Eppure, tra «patto» attuale e piani di rientro qualcosa è capitato in questi anni. E non solo in negativo. Il «patto» funziona, ha ammesso la Corte dei conti. Tanto che nel 2010 il deficit è stato «soltanto» di 2,3 miliardi. Dal 2001 i ricoveri sono diminuiti del 17% col Sud che naturalmente ha dovuto fare di più, dal -33% in Abruzzo al 28% in Calabria. I posti letto sono dimagriti di 32.357 unità (-11%), il personale dipendente è aumentato appena dello "zero virgola". Le stesse voci di spesa sanitaria nel 2010 per comparto la dicono lunga. Intanto, dal 2006 al 2009 l’aumento maggiore della spesa ha riguardato l’acquisto di beni e servizi (+7,6%) e nel 2010 la specialistica (+6,1%), con la farmaceutica territoriale che è sempre ai minimi (-3,7% nel 2006-2009 e -0,7% nel 2010).
Certo la spesa non dice tutto. Quel che vale per la gente sono – che intanto paga – i servizi e la loro qualità. Ebbene, forse non è un caso che nel 2009 per numero di parti cesarei (38,3% in media nazionale) la Campania (62%), la Sicilia (53%) e il Molise (48,5%) battono tutti. O che le fratture operate entro due giorni (33,5% in media nazionale) siano solo il 16% in Campania, il 16,5% in Puglia, il 17,5% in Sicilia, contro l’83% a Bolzano, il 60% nelle Marche e il 53% in Toscana. O ancora, che per i ricoveri inappropriati da trattare diversamente da Roma in giù ci siano le percentuali peggiori. Per inciso: i Lea oggi sono garantiti solo in 8 Regioni: Lombardia, Emilia, Toscana, Marche, Piemonte, Umbria, Veneto, Liguria.

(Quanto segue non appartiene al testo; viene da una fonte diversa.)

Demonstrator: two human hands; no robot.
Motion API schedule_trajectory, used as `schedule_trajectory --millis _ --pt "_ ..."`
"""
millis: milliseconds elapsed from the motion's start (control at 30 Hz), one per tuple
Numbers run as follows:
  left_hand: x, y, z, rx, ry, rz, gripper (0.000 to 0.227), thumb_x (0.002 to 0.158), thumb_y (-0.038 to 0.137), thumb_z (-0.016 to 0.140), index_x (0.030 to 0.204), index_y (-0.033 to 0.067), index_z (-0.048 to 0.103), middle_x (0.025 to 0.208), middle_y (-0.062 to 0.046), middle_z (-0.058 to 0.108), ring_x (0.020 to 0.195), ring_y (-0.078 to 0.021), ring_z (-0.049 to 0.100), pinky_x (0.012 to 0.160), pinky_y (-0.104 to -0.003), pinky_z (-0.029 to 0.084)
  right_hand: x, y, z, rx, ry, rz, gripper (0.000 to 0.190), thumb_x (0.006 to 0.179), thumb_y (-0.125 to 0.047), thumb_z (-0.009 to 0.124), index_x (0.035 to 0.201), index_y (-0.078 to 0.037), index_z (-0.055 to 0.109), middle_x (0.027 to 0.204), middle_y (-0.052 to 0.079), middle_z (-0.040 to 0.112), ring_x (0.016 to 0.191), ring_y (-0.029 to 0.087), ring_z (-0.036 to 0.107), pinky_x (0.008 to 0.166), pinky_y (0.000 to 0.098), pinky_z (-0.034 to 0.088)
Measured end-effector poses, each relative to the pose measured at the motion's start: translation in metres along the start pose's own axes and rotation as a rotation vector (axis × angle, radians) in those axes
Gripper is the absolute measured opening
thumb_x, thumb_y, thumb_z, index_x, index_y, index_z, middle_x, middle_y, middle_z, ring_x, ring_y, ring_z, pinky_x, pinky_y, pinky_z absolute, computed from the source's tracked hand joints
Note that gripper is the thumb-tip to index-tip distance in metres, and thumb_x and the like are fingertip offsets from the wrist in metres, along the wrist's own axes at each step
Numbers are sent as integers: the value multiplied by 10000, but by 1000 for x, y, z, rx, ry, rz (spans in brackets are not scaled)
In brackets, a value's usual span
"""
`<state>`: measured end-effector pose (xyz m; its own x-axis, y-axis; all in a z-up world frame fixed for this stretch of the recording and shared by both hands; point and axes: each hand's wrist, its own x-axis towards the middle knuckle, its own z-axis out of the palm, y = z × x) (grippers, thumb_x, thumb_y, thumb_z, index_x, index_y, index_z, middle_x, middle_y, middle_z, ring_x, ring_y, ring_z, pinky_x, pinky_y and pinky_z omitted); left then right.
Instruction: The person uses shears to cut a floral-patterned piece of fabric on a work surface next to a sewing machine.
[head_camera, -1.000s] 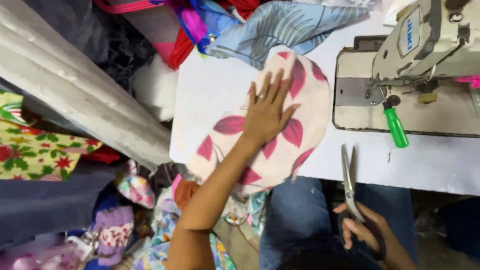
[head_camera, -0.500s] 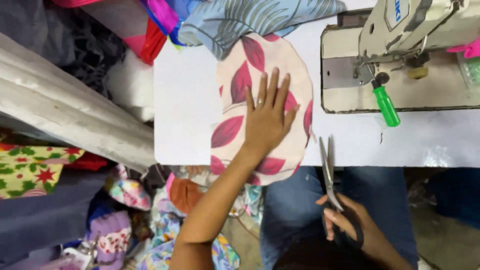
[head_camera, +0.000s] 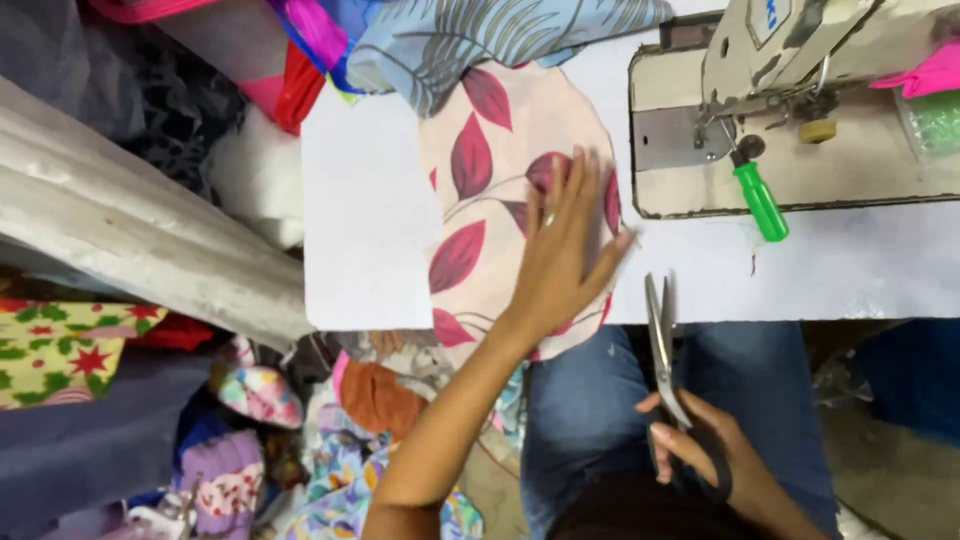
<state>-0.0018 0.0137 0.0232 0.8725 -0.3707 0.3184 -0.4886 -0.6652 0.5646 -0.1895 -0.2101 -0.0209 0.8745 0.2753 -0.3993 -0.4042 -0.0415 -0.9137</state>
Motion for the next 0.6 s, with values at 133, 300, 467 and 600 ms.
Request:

Il ritornello è sempre lo stesso: spesa che sprofonda e qualità peggiore vanno specularmente a braccetto. Le mille Italie della salute. O meglio: l’Italia della salute spaccata in due. Che il federalismo possa essere la migliore (e più sicura) medicina sarà tutto da dimostrare. Ma sicuramente i costi standard, se ben tarati senza fughe in avanti, sotto il versante del servizio e della qualità, non potranno fare solo del male. Con un «patto» nuovo e garantito per tutti. Ma granitico, senza quelle scappatoie che i mercati non ci perdonerebbero. E che gli assistiti ormai non gradiscono più.